SBA: What is the primary goal of personal protective equipment (PPE)?
Answer: To protect both healthcare workers and patients from cross-infection.
SBA: Which microorganism commonly causes healthcare-associated infections (HCAIs) via contact transmission?
Answer: Methicillin-resistant Staphylococcus aureus (MRSA).
SBA: What type of transmission is most associated with tuberculosis?
Answer: Airborne transmission.
SBA: What is the main objective of antibiotic prophylaxis in surgery?
Answer: To prevent surgical site infections.
SBA: Which patients are at the highest risk of Clostridium difficile infections?
Answer: Patients who have recently taken broad-spectrum antibiotics.
SBA: What does the term “bare below the elbow” refer to in infection control?
Answer: A policy to improve hand hygiene and reduce cross-infection.
SBA: What is the purpose of MRSA decolonization therapy?
Answer: To reduce colonization and prevent active infections and transmission.
EMQ: Match the transmission route to the infection example.
Contact transmission: C. difficile.
Droplet transmission: COVID-19.
Airborne transmission: Tuberculosis.
EMQ: Match the infection prevention measure to the purpose.
Handwashing: Remove microorganisms from hands.
Isolation: Prevent spread of infectious diseases.
PPE: Protect healthcare workers and patients.
EMQ: Match the HCAI pathogen to the clinical context.
MRSA: Contact transmission via healthcare worker hands.
C. difficile: Disruption of gut flora from broad-spectrum antibiotics.
Carbapenemase-producing organisms: Hospital admission abroad.
EMQ: Match the infection control procedure to its function.
Cleaning and decontamination: Reduce surface microorganisms.
Screening: Identify colonized patients before procedures.

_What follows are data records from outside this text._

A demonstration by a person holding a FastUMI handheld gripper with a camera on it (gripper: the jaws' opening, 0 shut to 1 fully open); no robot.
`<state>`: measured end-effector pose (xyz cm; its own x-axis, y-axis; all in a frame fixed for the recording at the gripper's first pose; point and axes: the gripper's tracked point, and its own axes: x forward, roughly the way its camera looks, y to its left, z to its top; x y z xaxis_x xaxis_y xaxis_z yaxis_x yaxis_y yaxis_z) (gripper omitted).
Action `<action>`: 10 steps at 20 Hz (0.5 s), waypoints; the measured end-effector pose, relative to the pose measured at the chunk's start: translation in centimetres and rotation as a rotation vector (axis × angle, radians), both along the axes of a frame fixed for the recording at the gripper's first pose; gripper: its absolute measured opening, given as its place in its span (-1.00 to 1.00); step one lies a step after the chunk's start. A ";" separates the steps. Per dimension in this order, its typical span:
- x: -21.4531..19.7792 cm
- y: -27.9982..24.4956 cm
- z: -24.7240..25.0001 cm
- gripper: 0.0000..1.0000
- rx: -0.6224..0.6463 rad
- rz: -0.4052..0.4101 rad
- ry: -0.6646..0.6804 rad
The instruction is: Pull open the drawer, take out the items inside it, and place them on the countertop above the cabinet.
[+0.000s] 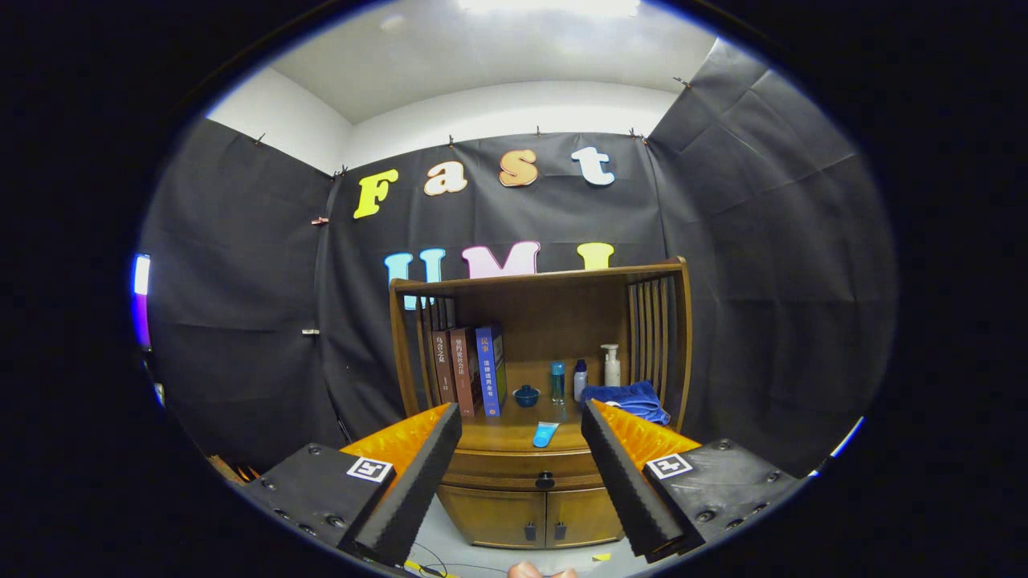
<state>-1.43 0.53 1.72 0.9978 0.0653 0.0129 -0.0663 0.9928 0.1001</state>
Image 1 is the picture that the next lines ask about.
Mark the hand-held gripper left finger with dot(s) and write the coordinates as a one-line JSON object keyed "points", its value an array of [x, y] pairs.
{"points": [[422, 490]]}

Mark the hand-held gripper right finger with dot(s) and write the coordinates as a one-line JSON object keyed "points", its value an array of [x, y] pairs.
{"points": [[626, 490]]}

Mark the wooden drawer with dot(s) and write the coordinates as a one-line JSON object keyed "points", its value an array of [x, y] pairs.
{"points": [[498, 466]]}

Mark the black drawer knob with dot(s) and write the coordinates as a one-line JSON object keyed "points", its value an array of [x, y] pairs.
{"points": [[545, 481]]}

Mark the light blue tube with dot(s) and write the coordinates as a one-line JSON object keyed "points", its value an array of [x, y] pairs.
{"points": [[545, 434]]}

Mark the wooden cabinet door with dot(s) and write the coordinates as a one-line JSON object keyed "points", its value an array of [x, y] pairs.
{"points": [[490, 514], [582, 518]]}

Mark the wooden countertop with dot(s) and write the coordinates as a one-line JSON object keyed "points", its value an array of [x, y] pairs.
{"points": [[506, 433]]}

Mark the wooden cabinet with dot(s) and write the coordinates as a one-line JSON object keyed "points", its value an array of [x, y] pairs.
{"points": [[554, 321]]}

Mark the blue towel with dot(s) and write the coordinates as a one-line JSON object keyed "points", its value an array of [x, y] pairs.
{"points": [[634, 399]]}

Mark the white bottle with blue cap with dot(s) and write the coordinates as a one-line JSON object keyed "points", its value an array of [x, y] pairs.
{"points": [[580, 380]]}

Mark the dark brown book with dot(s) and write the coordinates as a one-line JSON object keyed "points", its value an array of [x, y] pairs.
{"points": [[444, 369]]}

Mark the white pump bottle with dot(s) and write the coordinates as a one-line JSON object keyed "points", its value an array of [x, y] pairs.
{"points": [[612, 368]]}

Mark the reddish brown book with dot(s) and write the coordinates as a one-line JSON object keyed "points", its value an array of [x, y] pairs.
{"points": [[464, 369]]}

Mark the teal bottle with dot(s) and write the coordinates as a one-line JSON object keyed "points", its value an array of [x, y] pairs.
{"points": [[557, 381]]}

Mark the dark blue lidded bowl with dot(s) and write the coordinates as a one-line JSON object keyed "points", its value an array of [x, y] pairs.
{"points": [[526, 395]]}

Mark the blue book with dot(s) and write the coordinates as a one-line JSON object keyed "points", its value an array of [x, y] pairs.
{"points": [[491, 369]]}

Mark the black backdrop cloth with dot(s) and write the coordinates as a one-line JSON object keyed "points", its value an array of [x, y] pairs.
{"points": [[763, 241]]}

Decolonization: Reduce MRSA colonization.
EMQ: Match the vaccination program to its primary goal.
Pneumococcal vaccine: Prevent invasive infections like sepsis and meningitis.
Influenza vaccine: Protect against seasonal flu strains.

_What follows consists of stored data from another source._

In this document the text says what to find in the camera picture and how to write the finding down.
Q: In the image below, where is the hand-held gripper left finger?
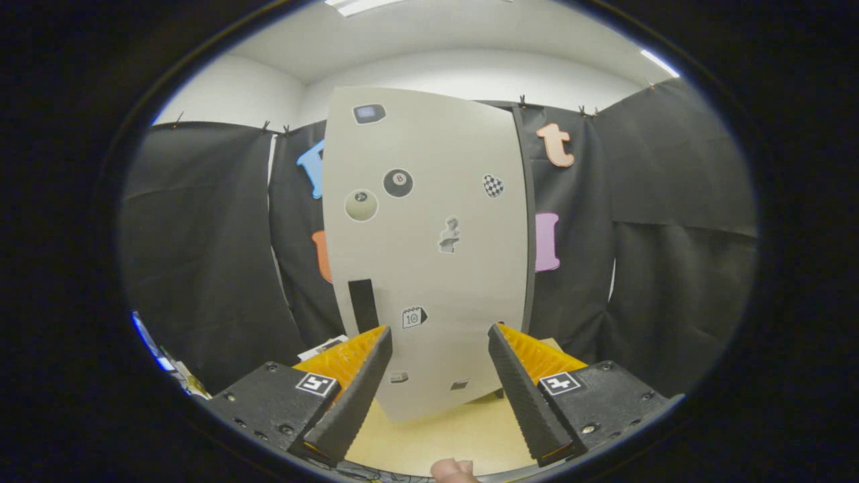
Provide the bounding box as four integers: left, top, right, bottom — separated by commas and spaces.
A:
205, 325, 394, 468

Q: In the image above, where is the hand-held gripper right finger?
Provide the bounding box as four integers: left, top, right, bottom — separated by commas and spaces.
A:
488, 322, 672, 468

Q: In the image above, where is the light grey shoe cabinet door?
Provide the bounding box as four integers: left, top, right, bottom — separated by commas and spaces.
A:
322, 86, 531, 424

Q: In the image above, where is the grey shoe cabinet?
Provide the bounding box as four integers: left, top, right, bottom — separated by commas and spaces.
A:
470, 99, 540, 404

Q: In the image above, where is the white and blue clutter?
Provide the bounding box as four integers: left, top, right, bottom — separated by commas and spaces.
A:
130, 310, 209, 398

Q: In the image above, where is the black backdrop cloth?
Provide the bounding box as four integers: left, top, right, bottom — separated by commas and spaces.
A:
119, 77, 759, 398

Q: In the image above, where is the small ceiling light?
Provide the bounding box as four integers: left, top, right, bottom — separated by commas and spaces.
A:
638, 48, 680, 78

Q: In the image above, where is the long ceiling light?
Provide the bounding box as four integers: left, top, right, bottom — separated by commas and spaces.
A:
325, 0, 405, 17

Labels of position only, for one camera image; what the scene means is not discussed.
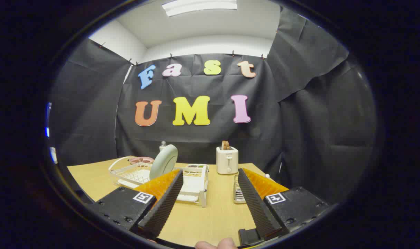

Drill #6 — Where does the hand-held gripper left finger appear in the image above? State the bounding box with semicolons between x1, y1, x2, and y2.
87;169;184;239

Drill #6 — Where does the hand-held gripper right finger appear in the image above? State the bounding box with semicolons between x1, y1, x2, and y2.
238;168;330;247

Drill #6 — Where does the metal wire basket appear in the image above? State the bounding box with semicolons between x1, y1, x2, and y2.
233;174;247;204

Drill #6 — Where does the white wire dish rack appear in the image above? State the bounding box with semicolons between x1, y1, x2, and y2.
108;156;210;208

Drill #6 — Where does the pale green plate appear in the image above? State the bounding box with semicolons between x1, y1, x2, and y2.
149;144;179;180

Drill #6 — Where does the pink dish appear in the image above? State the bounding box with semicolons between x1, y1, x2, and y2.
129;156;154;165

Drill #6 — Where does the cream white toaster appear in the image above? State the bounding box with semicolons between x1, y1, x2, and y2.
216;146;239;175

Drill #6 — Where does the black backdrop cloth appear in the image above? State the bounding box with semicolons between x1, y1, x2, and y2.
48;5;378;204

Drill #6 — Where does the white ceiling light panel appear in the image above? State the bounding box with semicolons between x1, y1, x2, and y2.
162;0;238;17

MMR vaccine: Provide lifetime immunity against measles, mumps, and rubella.
Define healthcare-associated infections (HCAIs) and give examples.
Answer: Infections acquired during healthcare delivery (e.g., MRSA, C. difficile). (2 marks)
Describe the three components required for infection to occur.
Source: Place where microorganisms reside (e.g., surfaces, human skin).
Susceptible person: Individual with weakened immunity or entry points (e.g., IV lines).
Transmission route: Contact, droplet, airborne, or via medical equipment. (3 marks)
What are the key elements of standard precautions?
Answer:
Hand hygiene.
PPE use.
Respiratory hygiene/cough etiquette.
Cleaning and disinfecting surfaces. (2 marks)
How is Clostridium difficile prevented and managed in hospitals?
Answer:
Use soap and water for handwashing.
Avoid unnecessary antibiotics.
Isolate infected patients. (2 marks)
What is the role of vaccinations in infection prevention?
Answer: Prevent infections by inducing immunity (e.g., pneumococcal vaccine for sepsis, meningitis).
SBA: What is antimicrobial resistance (AMR)?
Answer: The ability of microorganisms to survive exposure to antimicrobial agents intended to kill or inhibit them.
SBA: What is the main goal of antimicrobial stewardship (AMS)?
Answer: To promote judicious use of antimicrobials to preserve their future effectiveness.